Red Cloud with MATLAB/Tutorial

From CAC Documentation wiki
Jump to navigation Jump to search

Introduction

This tutorial assumes that you’ve already installed the CAC MATLAB client software according to the installation instructions and successfully run cac_runtests. The client software enables your MATLAB client to run your code on Red Cloud, which runs up to 64 simultaneous MATLAB sessions on 64 separate cores.

Basic Workflow

Within a MATLAB session, submitting jobs to Red Cloud with MATLAB follows a general pattern:

  1. The user selects cacscheduler as the MATLAB parallel scheduler. This will cause parallel/distributed jobs to be submitted to Red Cloud with MATLAB for execution, rather than the local machine.
    • Installing the CAC client code makes this scheduler available for use.
  2. A CAC execution queue is selected for job submission.
    • By default, the Default queue is assumed by the CAC client.
    • Different queues can be chosen by executing ClusterInfo.setQueueName('QUEUE_NAME'). New jobs will be submitted to this queue until another one is selected.
    • Queues may have different execution policies or use different hardware resources.
      • The Quick queue has a policy where jobs must be limited to 10 minutes of execution or less. That is to say, the user must specify ClusterInfo.setWallTime(10) in order to be allowed into this queue. In return, these short-lived jobs may be prioritized over jobs with a higher execution time limit.
      • The GPU queue executes on machines that have GPU hardware available to accelerate processing.
  3. Individual jobs are created, configured, and submitted by the user.
    • Jobs may be composed of one or more individual tasks.
    • If jobs consist of one's own MATLAB code, all files and associated job dependencies should be uploaded in advance to Red Cloud via gridFTP().
  4. Job status and results are stored in Red Cloud indefinitely until destroyed by the user using the destroy(job) function. A user can log in and view his or her past and present jobs from any client at any time.
    • The exact ending time of a job depends on the nature of the tasks that have been defined within it and the available resources.

Creating your jobs

The MATLAB documentation has a wide array of options for running your code by utilizing the Parallel Computing Toolbox (PCT). The execution strategy depends on how jobs are configured. There are three recommended choices for creating jobs:

  1. createJob (Distributed Job). Submits tasks independently to available processing nodes. Typically used for parametric sweeps (running the same code with different inputs).
  2. createMatlabPoolJob (Pool Job). For code that requires one of the workers to distribute work to the other workers. Such code would be run locally with the batch command and might include, e.g., parfor loops.
  3. createParallelJob (Parallel Job). For code would be run locally in a spmd block or in pmode. The code typically makes use of explicit message passing functions such as labBarrier, labindex, etc. Such code could also define one or more codistributed arrays as a means of handling data too large to fit into the memory of any one machine.

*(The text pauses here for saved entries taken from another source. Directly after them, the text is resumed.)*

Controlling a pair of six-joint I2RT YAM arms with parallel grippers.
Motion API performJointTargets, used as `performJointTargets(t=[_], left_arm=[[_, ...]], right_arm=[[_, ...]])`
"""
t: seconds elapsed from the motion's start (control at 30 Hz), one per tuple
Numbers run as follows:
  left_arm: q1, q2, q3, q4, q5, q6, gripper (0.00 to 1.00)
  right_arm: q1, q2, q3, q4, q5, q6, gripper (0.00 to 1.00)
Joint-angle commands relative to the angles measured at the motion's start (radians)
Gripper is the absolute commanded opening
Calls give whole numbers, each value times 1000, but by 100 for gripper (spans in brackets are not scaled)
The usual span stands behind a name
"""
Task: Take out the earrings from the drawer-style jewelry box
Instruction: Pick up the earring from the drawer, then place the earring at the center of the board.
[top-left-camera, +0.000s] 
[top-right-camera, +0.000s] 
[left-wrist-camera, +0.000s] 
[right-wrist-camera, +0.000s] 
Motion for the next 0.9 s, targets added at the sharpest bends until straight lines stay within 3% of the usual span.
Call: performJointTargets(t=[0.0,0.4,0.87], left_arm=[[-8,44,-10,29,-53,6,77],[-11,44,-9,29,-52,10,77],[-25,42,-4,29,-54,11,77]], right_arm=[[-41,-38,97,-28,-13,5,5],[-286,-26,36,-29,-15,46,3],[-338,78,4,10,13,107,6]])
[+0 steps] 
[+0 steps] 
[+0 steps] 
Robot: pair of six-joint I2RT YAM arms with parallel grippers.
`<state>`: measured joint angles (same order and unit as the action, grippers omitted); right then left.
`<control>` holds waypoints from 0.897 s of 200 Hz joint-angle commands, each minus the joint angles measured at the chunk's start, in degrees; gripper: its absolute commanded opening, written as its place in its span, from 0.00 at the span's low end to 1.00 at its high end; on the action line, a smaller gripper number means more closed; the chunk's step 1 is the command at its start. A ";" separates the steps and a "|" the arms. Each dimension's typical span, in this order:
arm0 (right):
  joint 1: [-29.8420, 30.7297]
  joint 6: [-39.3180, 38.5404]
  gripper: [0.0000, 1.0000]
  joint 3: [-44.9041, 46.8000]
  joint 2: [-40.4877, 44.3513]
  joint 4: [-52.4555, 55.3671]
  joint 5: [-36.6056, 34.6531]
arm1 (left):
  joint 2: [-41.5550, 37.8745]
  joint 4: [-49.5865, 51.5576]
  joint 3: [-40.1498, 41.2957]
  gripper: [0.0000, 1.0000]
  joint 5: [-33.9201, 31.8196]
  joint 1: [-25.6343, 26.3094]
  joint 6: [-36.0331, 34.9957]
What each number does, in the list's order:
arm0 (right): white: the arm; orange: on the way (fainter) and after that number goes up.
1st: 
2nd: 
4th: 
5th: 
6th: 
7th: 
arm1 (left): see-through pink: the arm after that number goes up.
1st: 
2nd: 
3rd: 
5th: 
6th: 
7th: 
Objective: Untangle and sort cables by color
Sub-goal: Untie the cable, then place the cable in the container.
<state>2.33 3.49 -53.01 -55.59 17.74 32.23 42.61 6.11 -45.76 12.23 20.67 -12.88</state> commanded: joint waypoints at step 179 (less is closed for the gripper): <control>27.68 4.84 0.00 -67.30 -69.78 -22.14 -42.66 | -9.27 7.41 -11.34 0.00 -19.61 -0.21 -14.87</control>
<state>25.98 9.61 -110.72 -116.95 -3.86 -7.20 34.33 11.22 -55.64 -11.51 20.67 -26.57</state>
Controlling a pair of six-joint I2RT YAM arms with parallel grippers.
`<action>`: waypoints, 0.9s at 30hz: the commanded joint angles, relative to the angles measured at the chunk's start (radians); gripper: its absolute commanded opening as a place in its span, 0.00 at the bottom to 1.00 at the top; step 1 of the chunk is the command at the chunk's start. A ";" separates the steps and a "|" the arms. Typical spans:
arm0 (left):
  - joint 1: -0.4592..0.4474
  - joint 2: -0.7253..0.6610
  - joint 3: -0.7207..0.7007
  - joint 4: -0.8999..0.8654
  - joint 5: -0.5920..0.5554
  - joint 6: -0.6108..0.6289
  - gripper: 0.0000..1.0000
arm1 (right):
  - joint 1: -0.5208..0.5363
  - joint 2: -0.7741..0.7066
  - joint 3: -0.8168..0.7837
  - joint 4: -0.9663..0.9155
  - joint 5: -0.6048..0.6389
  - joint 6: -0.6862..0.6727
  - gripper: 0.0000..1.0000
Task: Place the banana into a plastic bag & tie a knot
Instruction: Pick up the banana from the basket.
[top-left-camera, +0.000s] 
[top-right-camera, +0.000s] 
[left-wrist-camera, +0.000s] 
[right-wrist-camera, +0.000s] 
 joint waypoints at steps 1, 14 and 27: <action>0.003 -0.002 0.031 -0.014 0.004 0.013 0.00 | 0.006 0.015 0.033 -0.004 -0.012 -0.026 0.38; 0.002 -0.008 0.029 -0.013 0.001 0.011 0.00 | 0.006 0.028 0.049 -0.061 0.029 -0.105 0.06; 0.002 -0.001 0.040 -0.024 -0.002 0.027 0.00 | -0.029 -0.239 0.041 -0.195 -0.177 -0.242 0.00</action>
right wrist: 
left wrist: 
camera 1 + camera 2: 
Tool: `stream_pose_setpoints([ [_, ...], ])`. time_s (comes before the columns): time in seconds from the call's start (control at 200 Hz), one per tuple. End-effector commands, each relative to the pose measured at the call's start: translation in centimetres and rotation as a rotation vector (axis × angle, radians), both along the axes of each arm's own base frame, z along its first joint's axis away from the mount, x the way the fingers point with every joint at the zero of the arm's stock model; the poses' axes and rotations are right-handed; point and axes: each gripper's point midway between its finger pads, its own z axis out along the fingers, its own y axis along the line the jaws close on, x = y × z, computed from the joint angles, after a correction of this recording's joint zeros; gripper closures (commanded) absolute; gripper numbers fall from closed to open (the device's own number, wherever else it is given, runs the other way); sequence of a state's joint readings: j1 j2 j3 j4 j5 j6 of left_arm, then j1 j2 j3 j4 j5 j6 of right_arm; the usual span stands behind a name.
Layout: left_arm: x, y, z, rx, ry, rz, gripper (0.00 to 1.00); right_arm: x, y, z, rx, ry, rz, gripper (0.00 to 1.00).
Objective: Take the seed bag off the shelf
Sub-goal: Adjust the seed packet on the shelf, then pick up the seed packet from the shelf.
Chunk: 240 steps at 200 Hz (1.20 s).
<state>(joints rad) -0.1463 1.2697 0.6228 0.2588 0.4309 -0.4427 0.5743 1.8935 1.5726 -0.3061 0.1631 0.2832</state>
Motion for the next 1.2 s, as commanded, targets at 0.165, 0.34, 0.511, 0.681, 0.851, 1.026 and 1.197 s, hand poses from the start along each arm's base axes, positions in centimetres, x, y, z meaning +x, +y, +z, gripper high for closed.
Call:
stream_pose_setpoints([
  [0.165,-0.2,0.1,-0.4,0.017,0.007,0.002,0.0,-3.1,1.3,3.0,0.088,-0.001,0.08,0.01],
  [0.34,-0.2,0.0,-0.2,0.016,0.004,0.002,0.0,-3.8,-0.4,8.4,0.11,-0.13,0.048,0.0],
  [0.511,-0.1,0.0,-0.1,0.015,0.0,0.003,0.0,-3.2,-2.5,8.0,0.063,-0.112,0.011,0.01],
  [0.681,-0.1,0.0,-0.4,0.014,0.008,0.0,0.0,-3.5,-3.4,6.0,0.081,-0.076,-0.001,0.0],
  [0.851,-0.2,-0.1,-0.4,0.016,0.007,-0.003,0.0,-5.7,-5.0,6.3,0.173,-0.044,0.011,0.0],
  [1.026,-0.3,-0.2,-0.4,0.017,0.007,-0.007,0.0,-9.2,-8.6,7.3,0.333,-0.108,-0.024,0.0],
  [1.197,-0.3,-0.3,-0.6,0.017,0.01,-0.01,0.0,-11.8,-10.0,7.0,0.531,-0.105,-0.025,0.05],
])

Most of our users have found that Distributed Jobs works the best for running parametric sweeps. Users that had been using a parfor loop have opted to convert their code from Pool Jobs to Distributed Jobs. One of the advantages of using a Distributed Job is that it tends to be scheduled ahead of Pool Jobs on the CAC cluster. For this tutorial we will cover Distributed and Pool job submission.

Simple Distributed Job

For this example we’ll consider a trivial function that takes any input and waits 10 seconds before returning the input value. We will run this job locally, then compare with distributed execution on Red Cloud.

First, create a file simple_distributed_job.m containing the following:

function output = simple_distributed_job(input)
pause(10);
output = input;
end

Running simple_distributed_job in your local MATLAB window should yield:

>> simple_distributed_job(1)

ans =

     1

>> 

To run this code on the Red Cloud we’ll need to upload the “simple_distributed_job.m” file to the CAC server first. To upload code to the server use the CAC provided gridFTP command.

>> cacftp = gridFTP();
>> cacftp.put('simple_distributed_job.m','simple_distributed_job.m');
>> cacftp.list('simple_distributed_job.m'); %verify the upload
file  userID       79 20-Mar-2011 17:20:26 simple_distributed_job.m
>> 

To run on the CAC cluster we need to use the createJob function. Here is an example of running the same code on the CAC cluster:

>> job = createJob();
>> task = createTask(job, @simple_distributed_job, 1, {1});
>> submit(job);
>> wait(job);
Downloading completed job: Job60.
>> getAllOutputArguments(job)

ans = 

    [1]

>>

This by itself is not that interesting, but let’s pretend we want to run simple_distributed_job 10x in a row, running locally in serial this should take 10x10 = 100 seconds.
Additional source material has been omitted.